La OTAN lideró las fuerzas de ocupación en Afganistán.

La OTAN en el siglo XXI

En el nuevo milenio, la OTAN amplió su alcance, tanto en amplitud como en profundidad. 

La OTAN inició un consejo separado con el viejo enemigo Rusia en 2002, y en 2004 se inició la Asociación de Estambul para promover la cooperación con el Medio Oriente.

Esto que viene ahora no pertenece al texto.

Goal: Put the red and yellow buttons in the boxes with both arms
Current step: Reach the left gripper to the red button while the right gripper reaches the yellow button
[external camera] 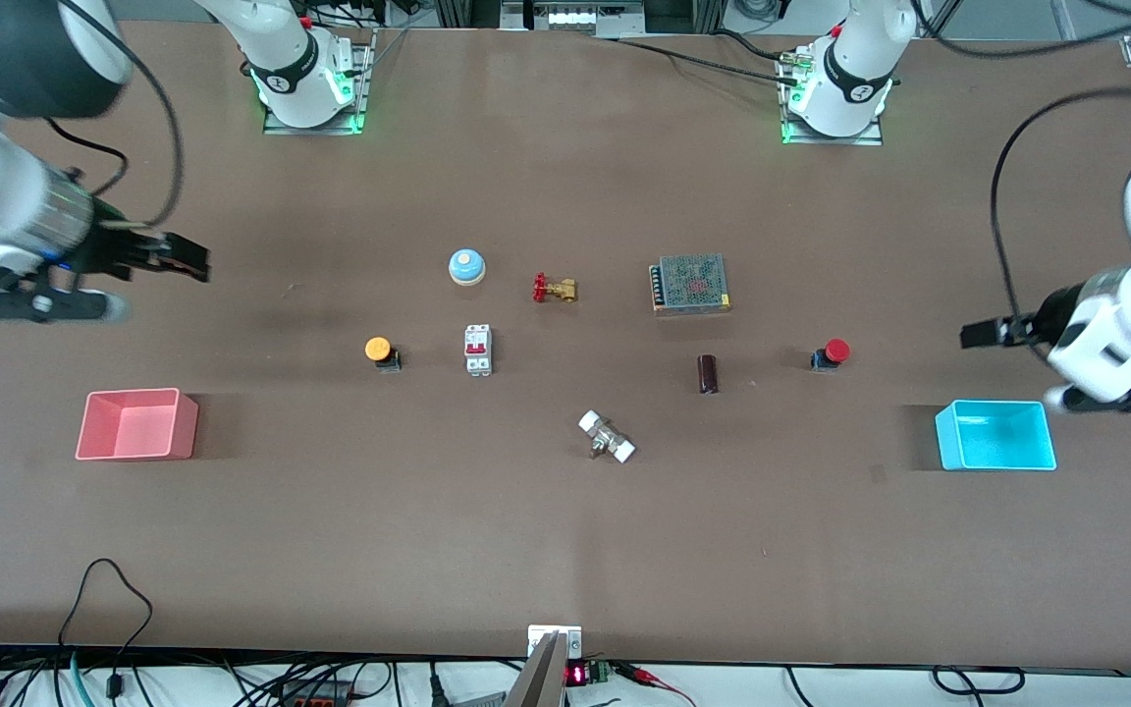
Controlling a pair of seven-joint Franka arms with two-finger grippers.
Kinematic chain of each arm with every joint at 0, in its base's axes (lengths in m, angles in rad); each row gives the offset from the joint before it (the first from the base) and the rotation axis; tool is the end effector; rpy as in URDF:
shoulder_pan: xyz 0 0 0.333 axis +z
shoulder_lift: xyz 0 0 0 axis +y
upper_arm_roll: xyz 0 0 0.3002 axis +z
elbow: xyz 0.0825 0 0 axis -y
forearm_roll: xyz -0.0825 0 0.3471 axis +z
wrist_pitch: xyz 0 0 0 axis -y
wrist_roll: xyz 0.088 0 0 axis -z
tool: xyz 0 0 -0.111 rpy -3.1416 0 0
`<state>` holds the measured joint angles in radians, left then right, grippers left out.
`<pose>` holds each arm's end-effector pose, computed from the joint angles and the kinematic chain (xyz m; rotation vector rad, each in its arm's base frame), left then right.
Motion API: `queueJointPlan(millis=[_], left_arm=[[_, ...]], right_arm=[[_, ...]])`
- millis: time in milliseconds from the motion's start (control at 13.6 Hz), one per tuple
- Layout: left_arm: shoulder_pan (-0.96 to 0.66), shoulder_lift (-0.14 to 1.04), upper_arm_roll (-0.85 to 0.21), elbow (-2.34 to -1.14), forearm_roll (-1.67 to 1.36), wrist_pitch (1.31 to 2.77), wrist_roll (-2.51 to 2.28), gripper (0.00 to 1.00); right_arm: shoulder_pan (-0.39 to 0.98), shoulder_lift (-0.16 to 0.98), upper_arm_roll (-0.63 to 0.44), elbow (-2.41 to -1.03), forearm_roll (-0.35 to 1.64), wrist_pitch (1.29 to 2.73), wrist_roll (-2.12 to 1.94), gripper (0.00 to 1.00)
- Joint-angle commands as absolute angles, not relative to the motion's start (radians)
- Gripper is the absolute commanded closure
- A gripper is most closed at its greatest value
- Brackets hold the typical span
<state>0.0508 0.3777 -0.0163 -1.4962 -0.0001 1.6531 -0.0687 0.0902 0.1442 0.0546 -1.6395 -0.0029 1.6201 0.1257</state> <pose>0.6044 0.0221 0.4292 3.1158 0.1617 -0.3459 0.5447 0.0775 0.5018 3.1141 0.0305 -0.2537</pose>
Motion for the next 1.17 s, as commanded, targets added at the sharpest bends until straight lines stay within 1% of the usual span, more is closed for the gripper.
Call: queueJointPlan(millis=[0, 73, 220, 440, 513, 660, 880, 1100], left_arm=[[0.017, 0.433, -0.015, -1.517, 0.02, 1.779, -0.048, 0.0], [0.006, 0.434, -0.015, -1.554, 0.018, 1.825, -0.049, 0.0], [-0.017, 0.439, -0.017, -1.629, 0.02, 1.902, -0.048, 0.0], [-0.023, 0.478, -0.02, -1.706, 0.014, 2.008, -0.032, 0.0], [-0.041, 0.501, -0.018, -1.709, 0.011, 2.026, -0.025, 0.0], [-0.048, 0.515, -0.02, -1.741, 0.009, 2.034, -0.02, 0.0], [-0.051, 0.515, -0.021, -1.798, -0.059, 2.068, -0.02, 0.0], [-0.061, 0.518, -0.021, -1.818, -0.081, 2.071, -0.018, 0.0]], right_arm=[[0.118, 0.181, 0.052, -1.634, 0.011, 1.641, 0.149, 0.0], [0.12, 0.187, 0.052, -1.653, 0.014, 1.676, 0.15, 0.0], [0.132, 0.173, 0.052, -1.759, 0.018, 1.8, 0.167, 0.0], [0.205, 0.17, 0.052, -1.874, 0.011, 1.984, 0.326, 0.0], [0.234, 0.178, 0.052, -1.902, 0.003, 2.038, 0.375, 0.0], [0.255, 0.175, 0.055, -2.0, 0.003, 2.181, 0.416, 0.0], [0.255, 0.195, 0.104, -2.107, -0.002, 2.374, 0.448, 0.0], [0.247, 0.254, 0.12, -2.103, -0.053, 2.466, 0.445, 0.0]])
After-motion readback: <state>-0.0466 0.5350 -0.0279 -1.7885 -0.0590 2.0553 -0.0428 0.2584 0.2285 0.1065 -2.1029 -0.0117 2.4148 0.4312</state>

En profundidad, la ‘seguridad’ ha llegado a significar más para la alianza que simplemente resolver la guerra entre países. La lucha contra el terrorismo, el extremismo y la opresión de personas inocentes se han convertido ahora también en tareas de la OTAN. 

Muchas misiones de la OTAN tienen que ver con el mantenimiento de la paz. El objetivo ahora no es solo resolver la crisis aguda en sí misma, sino también limitar sus efectos y, si es posible, evitar que se acumule.

Sin embargo, estas crisis contemporáneas suelen ser demasiado complejas y profundas para que la OTAN las resuelva sola: cuando se trata de eso, la alianza tiene una función puramente militar. 

Cuestiones como la reconstrucción y la estabilidad a largo plazo es mejor dejarlas en manos de otras organizaciones (como la ONU), o al menos hacerlo junto con ellas. Además del poder militar, la diplomacia y la cooperación con otras organizaciones ahora también son importantes.

La lucha en Libia en 2011 es un ejemplo del nuevo rumbo. 

El dictador Ghadaffi libró una sangrienta batalla contra los rebeldes armados que habían surgido de las manifestaciones a favor de la democracia de los civiles libios. 

Cuando la ONU acordó imponer una zona de exclusión aérea, la OTAN impuso una zona de exclusión aérea en el país, y finalmente derrotó a Ghadaffi. 

Esto demuestra que la OTAN ha recorrido un largo camino: de una alianza militar de países occidentales contra la Unión Soviética, a una organización que interviene fuera de Europa cuando la comunidad internacional lo ve necesario.